ACTIVITY:
Scan the material and copy every line in which "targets" appears.
BEGIN
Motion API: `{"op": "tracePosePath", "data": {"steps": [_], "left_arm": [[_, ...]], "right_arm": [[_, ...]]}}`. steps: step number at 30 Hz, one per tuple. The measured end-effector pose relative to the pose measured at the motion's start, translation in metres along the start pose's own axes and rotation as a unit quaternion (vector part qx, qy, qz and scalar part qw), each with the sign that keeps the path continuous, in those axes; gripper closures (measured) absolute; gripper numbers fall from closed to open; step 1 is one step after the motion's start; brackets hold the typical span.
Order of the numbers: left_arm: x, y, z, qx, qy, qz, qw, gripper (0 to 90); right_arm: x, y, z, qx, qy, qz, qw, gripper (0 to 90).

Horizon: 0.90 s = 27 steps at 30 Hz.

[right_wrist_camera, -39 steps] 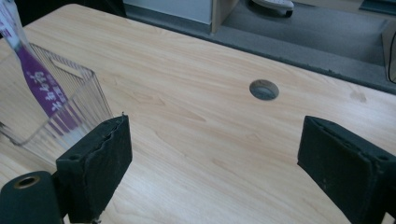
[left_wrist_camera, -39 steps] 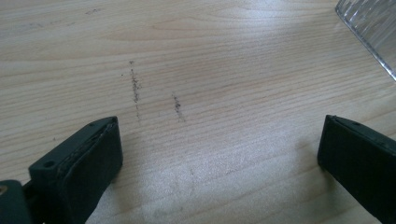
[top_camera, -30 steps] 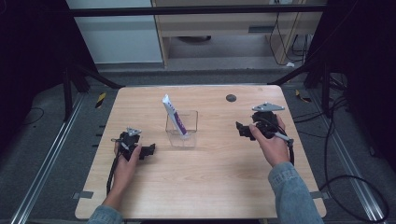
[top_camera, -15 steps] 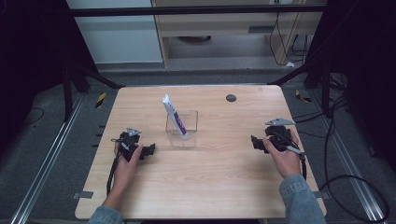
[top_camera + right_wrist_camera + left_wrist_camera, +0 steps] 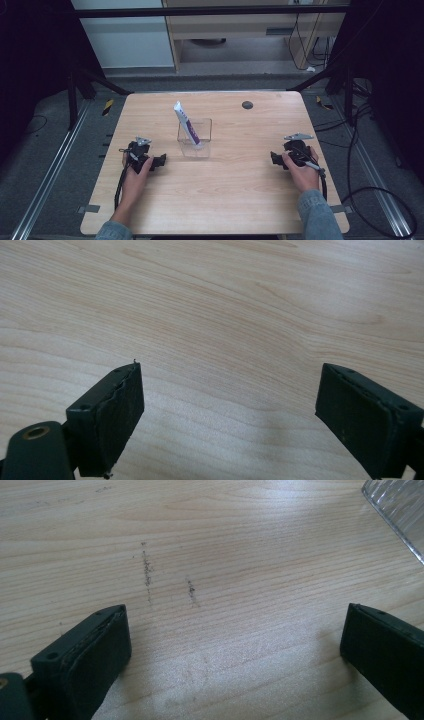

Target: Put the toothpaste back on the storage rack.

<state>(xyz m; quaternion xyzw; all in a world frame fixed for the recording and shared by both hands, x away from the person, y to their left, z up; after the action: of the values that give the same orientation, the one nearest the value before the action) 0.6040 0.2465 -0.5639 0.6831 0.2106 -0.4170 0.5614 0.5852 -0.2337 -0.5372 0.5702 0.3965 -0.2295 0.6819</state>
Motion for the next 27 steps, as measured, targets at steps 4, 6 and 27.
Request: {"op": "tracePosePath", "data": {"steps": [4,6,27], "left_arm": [[0.0,0.0,0.0,-0.001,0.001,0.0,1.0,0.0],[0.0,0.0,0.0,-0.001,0.001,0.0,1.0,0.0],[0.0,0.0,0.0,-0.001,0.001,0.0,1.0,0.0]], "right_arm": [[0.008,0.002,-0.002,0.014,0.006,0.007,0.9999,12.2],[0.012,0.004,-0.002,0.02,0.002,0.013,0.9997,12.1],[0.036,0.001,0.003,0.052,-0.018,0.016,0.9984,6.8]]}}
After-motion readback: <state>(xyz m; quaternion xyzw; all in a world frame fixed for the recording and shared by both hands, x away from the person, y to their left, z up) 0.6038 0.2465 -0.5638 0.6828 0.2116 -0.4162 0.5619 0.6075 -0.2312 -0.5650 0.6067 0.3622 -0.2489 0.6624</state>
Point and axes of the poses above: each handheld gripper's, and its own axes: x roughly forward along the jaws, y roughly out of its top, z roughly to its right, the point moved 8 cm from there along x, roughly forward along the jaws, and after that the axes turned 9 degrees about -z, right-handed, at the moved point
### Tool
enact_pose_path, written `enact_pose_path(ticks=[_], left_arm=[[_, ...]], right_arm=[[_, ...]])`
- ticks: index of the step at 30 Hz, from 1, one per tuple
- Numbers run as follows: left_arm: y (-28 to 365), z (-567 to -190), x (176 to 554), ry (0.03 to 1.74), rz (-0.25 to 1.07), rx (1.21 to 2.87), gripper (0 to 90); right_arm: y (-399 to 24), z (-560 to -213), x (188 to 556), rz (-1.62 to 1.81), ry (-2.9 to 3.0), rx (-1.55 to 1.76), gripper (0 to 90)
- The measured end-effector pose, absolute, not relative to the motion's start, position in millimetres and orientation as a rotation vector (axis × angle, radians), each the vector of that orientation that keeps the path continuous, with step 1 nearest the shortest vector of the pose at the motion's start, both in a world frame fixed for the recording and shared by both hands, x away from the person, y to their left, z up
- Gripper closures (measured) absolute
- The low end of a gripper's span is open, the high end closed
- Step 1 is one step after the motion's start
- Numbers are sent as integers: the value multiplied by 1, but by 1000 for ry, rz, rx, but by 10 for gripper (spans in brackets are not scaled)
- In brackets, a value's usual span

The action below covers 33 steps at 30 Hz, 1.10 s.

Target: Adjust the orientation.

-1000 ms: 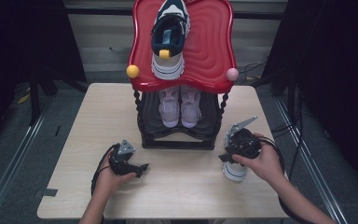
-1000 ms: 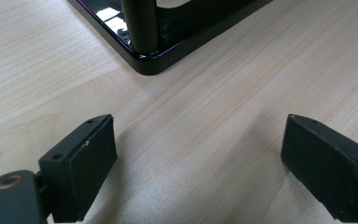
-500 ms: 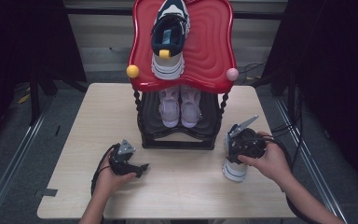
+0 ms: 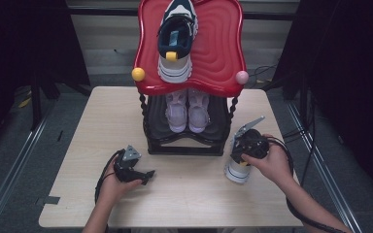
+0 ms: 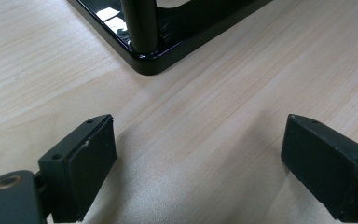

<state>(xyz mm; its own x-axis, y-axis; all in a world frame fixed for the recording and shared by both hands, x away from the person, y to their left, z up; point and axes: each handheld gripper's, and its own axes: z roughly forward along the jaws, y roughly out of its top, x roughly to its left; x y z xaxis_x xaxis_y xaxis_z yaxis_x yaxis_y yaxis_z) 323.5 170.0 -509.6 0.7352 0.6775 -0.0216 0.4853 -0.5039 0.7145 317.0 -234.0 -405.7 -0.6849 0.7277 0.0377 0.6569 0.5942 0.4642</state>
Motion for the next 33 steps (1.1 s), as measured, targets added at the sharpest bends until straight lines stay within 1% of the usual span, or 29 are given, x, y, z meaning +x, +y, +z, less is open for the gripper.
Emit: enact_pose_path(ticks=[2, 3, 4, 6, 10, 11, 12, 15, 16, 17, 18, 20, 23, 27, 30, 31, 33], left_arm=[[170, -510, 324, 872, 339, 2205, 96], [170, -510, 323, 873, 339, 2205, 96], [170, -510, 324, 872, 339, 2205, 96], [170, -510, 324, 872, 339, 2205, 96], [170, -510, 324, 872, 339, 2205, 96], [170, -510, 324, 872, 339, 2205, 95], [170, -510, 324, 872, 339, 2204, 96], [170, -510, 324, 872, 339, 2205, 96], [170, -510, 324, 872, 339, 2205, 96], [170, -510, 324, 872, 339, 2205, 96], [170, -510, 324, 872, 339, 2205, 95], [170, -510, 324, 871, 340, 2204, 95], [170, -510, 324, 871, 340, 2204, 96], [170, -510, 324, 870, 340, 2205, 95], [170, -510, 324, 870, 340, 2205, 95], [170, -510, 324, 870, 340, 2204, 95], [170, -510, 324, 870, 340, 2205, 95]], right_arm=[[-233, -405, 317, 694, 2666, 1160, 708], [-232, -403, 316, 712, 2670, 1168, 651], [-233, -401, 316, 731, 2677, 1172, 556], [-233, -396, 313, 697, 2696, 1152, 553], [-235, -391, 310, 627, 2751, 1105, 502], [-236, -390, 310, 613, 2752, 1093, 500], [-237, -389, 309, 608, 2761, 1087, 520], [-238, -393, 306, 602, 2790, 1079, 671], [-237, -394, 305, 589, 2790, 1079, 699], [-237, -394, 305, 589, 2790, 1079, 699], [-236, -395, 305, 615, 2770, 1091, 750], [-236, -395, 308, 645, 2747, 1105, 764], [-231, -396, 314, 693, 2741, 1144, 761], [-220, -395, 318, 651, 2746, 1129, 733], [-215, -391, 321, 630, 2746, 1146, 577], [-216, -389, 321, 629, 2742, 1147, 574], [-218, -387, 322, 609, 2756, 1173, 529]])
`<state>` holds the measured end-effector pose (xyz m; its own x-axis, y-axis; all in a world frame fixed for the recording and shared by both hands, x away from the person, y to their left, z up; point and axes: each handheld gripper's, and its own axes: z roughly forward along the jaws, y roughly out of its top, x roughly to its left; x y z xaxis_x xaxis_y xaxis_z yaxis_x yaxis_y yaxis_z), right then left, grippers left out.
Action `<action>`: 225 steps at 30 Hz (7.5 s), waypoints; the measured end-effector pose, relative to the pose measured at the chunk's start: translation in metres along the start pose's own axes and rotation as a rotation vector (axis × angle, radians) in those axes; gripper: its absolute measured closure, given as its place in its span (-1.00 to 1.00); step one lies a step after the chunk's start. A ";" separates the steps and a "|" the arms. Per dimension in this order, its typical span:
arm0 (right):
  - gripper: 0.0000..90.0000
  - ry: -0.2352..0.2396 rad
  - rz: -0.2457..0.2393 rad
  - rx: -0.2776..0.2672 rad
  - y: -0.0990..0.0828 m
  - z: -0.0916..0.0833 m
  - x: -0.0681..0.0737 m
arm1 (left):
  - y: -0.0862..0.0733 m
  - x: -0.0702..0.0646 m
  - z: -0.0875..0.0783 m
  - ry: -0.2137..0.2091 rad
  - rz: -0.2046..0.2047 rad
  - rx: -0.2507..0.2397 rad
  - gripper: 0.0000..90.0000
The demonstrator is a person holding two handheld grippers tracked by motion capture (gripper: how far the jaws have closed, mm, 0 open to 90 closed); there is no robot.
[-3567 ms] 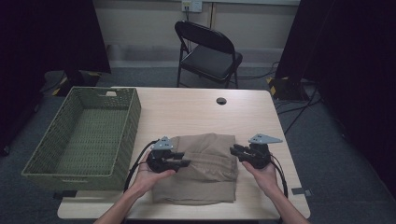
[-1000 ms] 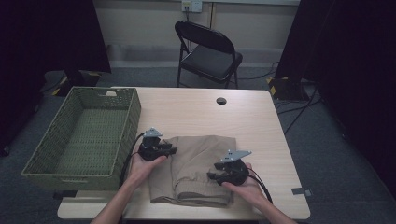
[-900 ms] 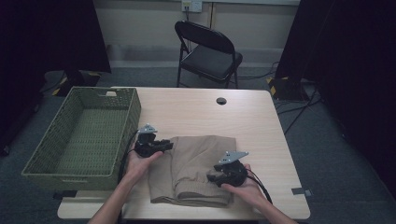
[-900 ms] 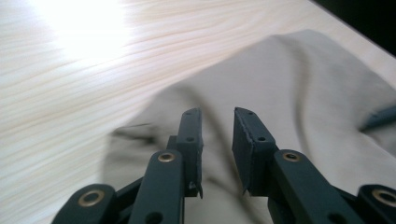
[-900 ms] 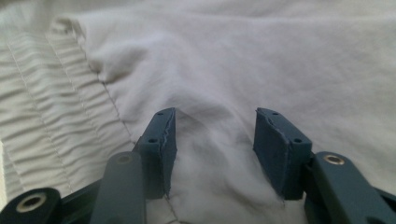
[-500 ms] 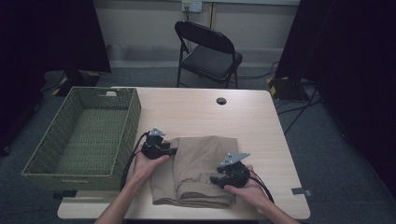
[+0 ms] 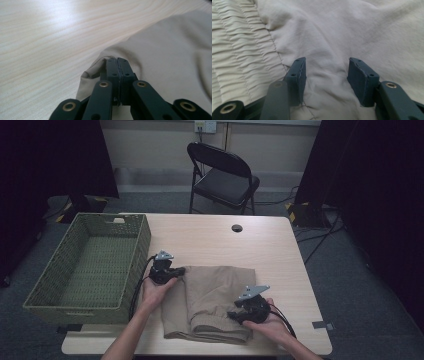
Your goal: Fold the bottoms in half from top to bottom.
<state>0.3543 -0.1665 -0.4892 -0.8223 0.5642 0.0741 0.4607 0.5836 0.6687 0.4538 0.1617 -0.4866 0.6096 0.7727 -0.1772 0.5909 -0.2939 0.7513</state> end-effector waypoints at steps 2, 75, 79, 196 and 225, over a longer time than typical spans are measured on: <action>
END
ANSWER TO THE EXERCISE:
Motion for the next 27 steps, as measured, targets at steps 4, 6 and 27.
Motion for the next 33 steps (1.1 s), as measured, targets added at the sharpest bends until straight lines stay within 1% of the usual span, or 29 are given, x, y, z meaning +x, +y, +z, less is open for the gripper.

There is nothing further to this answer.